- Task prompt
Each line in the listing below that contains "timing" should be returned.
####################
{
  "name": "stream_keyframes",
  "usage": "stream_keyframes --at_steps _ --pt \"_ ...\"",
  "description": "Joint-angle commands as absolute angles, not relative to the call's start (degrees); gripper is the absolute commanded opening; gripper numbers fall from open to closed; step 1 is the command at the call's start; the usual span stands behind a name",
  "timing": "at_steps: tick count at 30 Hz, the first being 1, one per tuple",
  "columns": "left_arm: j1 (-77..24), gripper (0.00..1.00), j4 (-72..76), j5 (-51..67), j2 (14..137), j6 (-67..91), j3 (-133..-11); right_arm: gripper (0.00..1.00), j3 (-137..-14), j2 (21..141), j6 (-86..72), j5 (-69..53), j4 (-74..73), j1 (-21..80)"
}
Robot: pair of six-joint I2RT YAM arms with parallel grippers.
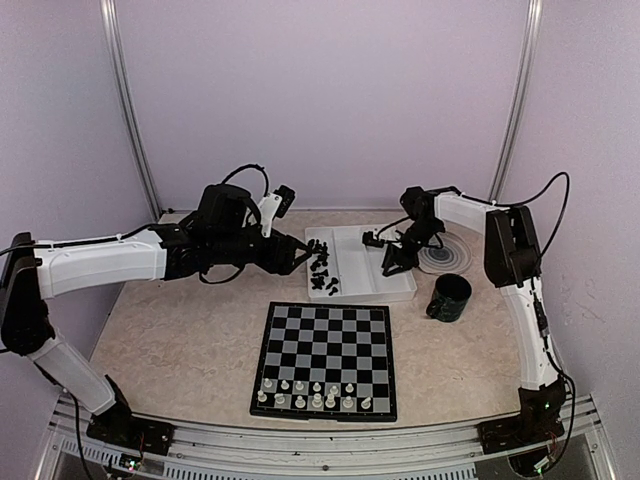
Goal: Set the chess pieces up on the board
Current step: Pick up the pawn from the storage box, then pass from the right arm to the left
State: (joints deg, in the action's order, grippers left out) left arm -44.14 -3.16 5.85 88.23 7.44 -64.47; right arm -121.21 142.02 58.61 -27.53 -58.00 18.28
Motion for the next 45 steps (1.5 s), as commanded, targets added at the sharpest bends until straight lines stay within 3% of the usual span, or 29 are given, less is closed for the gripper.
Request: stream_keyframes --at_steps 1,6,20,34,45 --pt "-44.5 0.71 -3.6 6.8 88.8 7.0 -66.5 0.21 -118.4 144.6 57.0 -22.5 -61.7 16.1" --pt "-44.5 0.71 -3.6 7.2 88.9 7.2 -66.5 0.10 -117.3 143.4 55.1 -23.9 -60.2 15.5" --pt "-44.0 0.70 1.5 11.3 91.9 13.5 -66.3 0.06 -102.2 125.2 49.9 -38.6 -51.7 15.4" --pt "-49.2 0.62 10.5 10.2 105.0 30.2 -75.8 0.07 -92.4 114.5 35.2 -55.7 -42.0 15.6" --pt "-49.4 0.55 18.7 17.8 116.1 43.7 -81.6 0.09 -82.7 105.7 35.5 -56.2 -35.0 17.6"
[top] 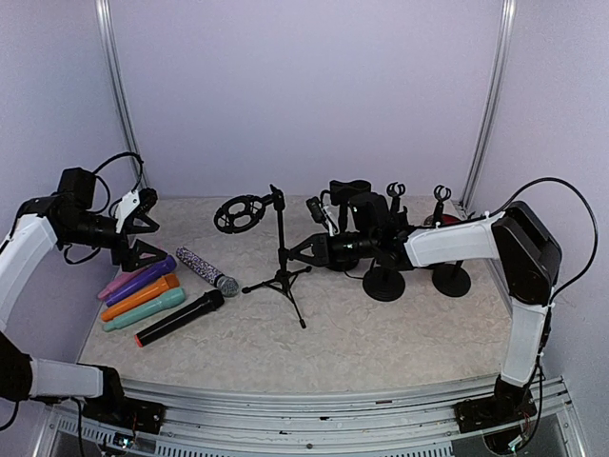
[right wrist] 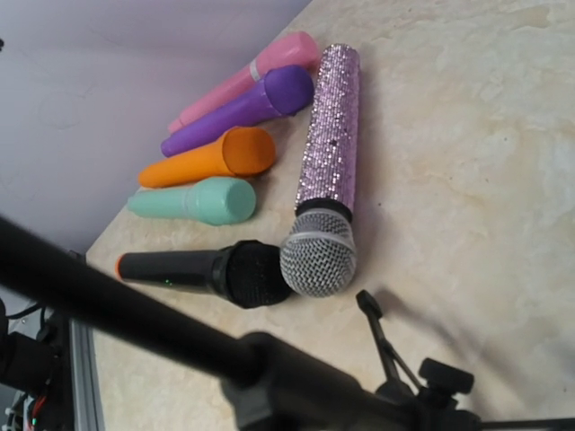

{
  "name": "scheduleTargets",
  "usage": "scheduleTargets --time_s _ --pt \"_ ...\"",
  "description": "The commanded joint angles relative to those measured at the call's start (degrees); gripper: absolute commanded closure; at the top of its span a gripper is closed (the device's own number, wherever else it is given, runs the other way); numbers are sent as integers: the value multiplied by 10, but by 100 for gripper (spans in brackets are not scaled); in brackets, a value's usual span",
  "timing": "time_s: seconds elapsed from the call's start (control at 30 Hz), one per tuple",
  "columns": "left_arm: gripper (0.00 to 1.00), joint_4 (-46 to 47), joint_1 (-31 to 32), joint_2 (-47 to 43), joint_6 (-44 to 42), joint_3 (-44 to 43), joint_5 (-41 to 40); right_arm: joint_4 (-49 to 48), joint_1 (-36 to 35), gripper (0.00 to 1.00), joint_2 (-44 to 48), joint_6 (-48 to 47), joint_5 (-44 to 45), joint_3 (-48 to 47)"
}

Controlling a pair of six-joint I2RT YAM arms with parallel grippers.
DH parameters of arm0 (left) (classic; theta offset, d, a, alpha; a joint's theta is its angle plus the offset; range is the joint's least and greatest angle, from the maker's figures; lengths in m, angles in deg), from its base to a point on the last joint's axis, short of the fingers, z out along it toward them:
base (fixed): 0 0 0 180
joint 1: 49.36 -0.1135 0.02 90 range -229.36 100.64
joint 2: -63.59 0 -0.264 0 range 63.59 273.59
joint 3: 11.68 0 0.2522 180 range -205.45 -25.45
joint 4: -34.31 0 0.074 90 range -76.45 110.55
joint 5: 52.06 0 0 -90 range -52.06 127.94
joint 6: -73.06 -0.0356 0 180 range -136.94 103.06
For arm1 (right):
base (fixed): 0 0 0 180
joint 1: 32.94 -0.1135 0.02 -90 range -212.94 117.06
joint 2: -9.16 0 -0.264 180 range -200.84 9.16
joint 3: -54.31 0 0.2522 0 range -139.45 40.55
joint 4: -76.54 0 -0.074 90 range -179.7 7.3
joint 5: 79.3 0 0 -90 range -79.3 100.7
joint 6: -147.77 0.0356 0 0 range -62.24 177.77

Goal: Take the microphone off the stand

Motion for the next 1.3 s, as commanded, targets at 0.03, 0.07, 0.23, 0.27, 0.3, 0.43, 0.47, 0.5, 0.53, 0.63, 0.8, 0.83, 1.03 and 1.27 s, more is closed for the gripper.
scheduleTargets --time_s 0.03,0.07,0.23,0.27,0.3,0.43,0.47,0.5,0.53,0.63,0.8,0.83,1.03,1.27 --pt "18 -14 0 8 53 -11 38 1 4 100 22 -5 25 15" --pt "18 -15 4 6 58 -9 37 5 4 100 30 -8 26 21" --pt "20 -9 56 1 93 -8 -5 57 4 100 59 -35 18 29" --pt "20 -6 64 0 101 -9 -6 65 3 100 64 -36 17 28" --pt "20 -3 70 -1 107 -9 -6 70 4 100 67 -36 13 27" --pt "20 10 87 -6 131 -5 -10 86 4 100 65 -37 6 31" --pt "20 11 88 -7 134 -3 -12 88 4 100 59 -37 6 33" --pt "20 12 89 -7 135 -1 -15 90 4 100 53 -37 7 35" --pt "20 13 90 -8 135 1 -19 90 3 100 47 -37 8 35" --pt "20 13 90 -9 135 6 -31 101 -4 100 27 -56 29 20" --pt "20 17 90 -13 135 10 -36 157 -29 100 2 -122 117 -37" --pt "20 18 90 -12 136 10 -37 165 -36 100 -1 -135 141 -44" --pt "20 21 89 -11 137 11 -43 163 -70 100 7 -200 268 -22" --pt "20 24 89 -11 137 12 -45 131 -85 100 27 -255 315 11"
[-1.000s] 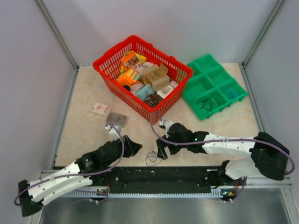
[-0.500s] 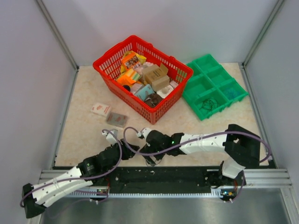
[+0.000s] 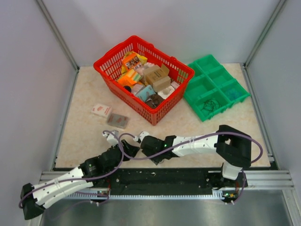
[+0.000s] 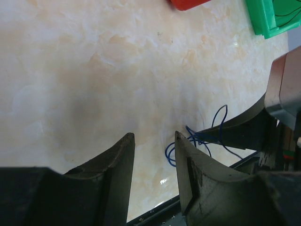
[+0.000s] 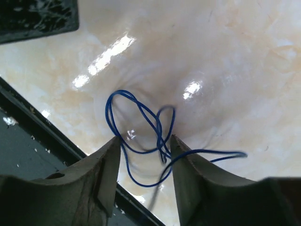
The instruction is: Untangle the cables
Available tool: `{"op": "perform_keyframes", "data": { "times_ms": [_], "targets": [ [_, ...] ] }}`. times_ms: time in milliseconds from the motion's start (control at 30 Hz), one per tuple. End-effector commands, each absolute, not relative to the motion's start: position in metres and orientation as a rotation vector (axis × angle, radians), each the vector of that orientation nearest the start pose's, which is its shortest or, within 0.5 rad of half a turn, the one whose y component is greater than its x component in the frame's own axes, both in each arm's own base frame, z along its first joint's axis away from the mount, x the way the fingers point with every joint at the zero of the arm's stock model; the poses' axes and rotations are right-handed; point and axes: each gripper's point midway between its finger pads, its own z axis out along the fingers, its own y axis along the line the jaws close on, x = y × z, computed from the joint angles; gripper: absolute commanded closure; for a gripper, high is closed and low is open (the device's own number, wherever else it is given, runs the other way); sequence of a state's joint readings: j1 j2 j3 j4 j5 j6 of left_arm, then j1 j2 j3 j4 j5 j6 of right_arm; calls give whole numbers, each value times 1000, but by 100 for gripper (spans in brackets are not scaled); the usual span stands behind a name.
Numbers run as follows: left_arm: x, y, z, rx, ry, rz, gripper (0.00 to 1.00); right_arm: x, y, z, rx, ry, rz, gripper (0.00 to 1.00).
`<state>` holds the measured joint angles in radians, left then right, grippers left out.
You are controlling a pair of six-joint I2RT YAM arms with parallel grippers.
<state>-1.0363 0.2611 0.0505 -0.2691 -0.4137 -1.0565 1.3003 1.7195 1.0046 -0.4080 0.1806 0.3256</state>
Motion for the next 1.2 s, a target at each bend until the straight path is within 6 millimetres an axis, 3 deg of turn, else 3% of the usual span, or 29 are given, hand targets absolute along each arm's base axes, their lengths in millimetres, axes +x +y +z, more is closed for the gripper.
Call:
{"op": "perform_keyframes", "data": {
  "times_ms": [0, 133, 267, 333, 367, 400, 500, 667, 767, 833, 933, 967, 1033, 1167],
  "targets": [
    [152, -177, 49, -318, 2089, -884, 56, 132, 339, 31, -1121, 2356, 184, 64],
    [152, -177, 49, -317, 2089, -885, 56, 151, 328, 57, -1002, 2265, 146, 100],
    [152, -178, 49, -314, 2089, -888, 56, 171, 305, 100, -844, 2140, 104, 100],
    [152, -178, 49, -312, 2088, -889, 56, 185, 287, 137, -716, 2052, 95, 100],
    [152, -178, 48, -310, 2091, -885, 56, 189, 279, 143, -680, 2038, 89, 100],
    [152, -178, 48, -306, 2089, -887, 56, 195, 267, 164, -600, 2003, 108, 100],
    [153, -179, 48, -302, 2091, -883, 56, 216, 231, 198, -389, 1954, 160, 100],
    [153, -181, 47, -287, 2101, -874, 56, 246, 164, 235, 13, 1812, 256, 100],
    [153, -181, 46, -288, 2102, -874, 56, 271, 115, 246, 246, 1718, 226, 100],
    [153, -181, 46, -288, 2099, -877, 56, 287, 94, 251, 347, 1692, 218, 100],
    [153, -182, 48, -285, 2088, -891, 56, 320, 85, 255, 408, 1722, 289, 100],
    [153, -182, 49, -285, 2085, -895, 56, 336, 81, 248, 434, 1762, 298, 100],
    [153, -183, 51, -280, 2079, -905, 56, 360, 85, 248, 424, 1821, 376, 100],
    [153, -183, 54, -287, 2065, -917, 56, 406, 72, 253, 474, 1861, 294, 100]
  ]
}}
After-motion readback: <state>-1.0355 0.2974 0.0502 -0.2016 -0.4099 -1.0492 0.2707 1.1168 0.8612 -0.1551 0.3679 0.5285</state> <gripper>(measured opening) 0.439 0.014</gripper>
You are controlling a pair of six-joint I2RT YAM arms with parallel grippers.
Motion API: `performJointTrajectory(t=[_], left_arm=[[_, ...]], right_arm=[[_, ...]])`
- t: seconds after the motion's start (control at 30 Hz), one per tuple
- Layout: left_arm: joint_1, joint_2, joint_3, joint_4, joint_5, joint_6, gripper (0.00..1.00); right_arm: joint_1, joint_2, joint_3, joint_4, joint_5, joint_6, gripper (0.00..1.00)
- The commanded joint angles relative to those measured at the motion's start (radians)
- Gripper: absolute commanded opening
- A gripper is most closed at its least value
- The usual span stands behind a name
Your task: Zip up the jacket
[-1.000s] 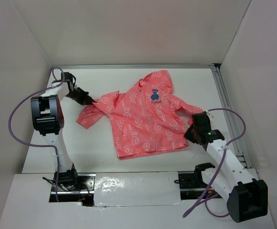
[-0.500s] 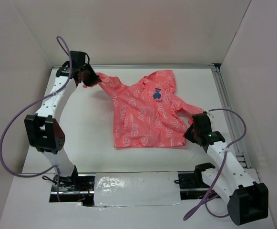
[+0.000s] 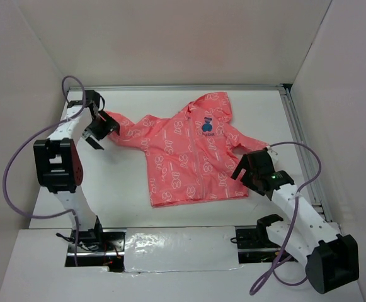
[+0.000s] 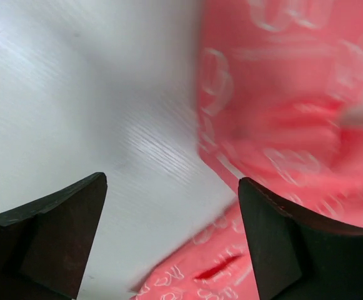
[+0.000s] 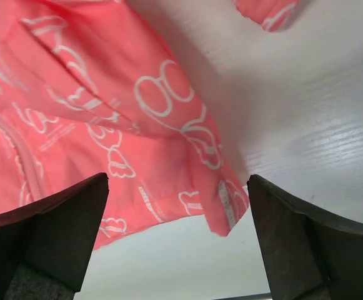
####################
- Output below
  "timing": "at_steps: tick count at 30 Hz, the first being 1, one per tuple",
  "timing": "time_s: seconds elapsed from the call's start (control at 30 Hz), one per tuple",

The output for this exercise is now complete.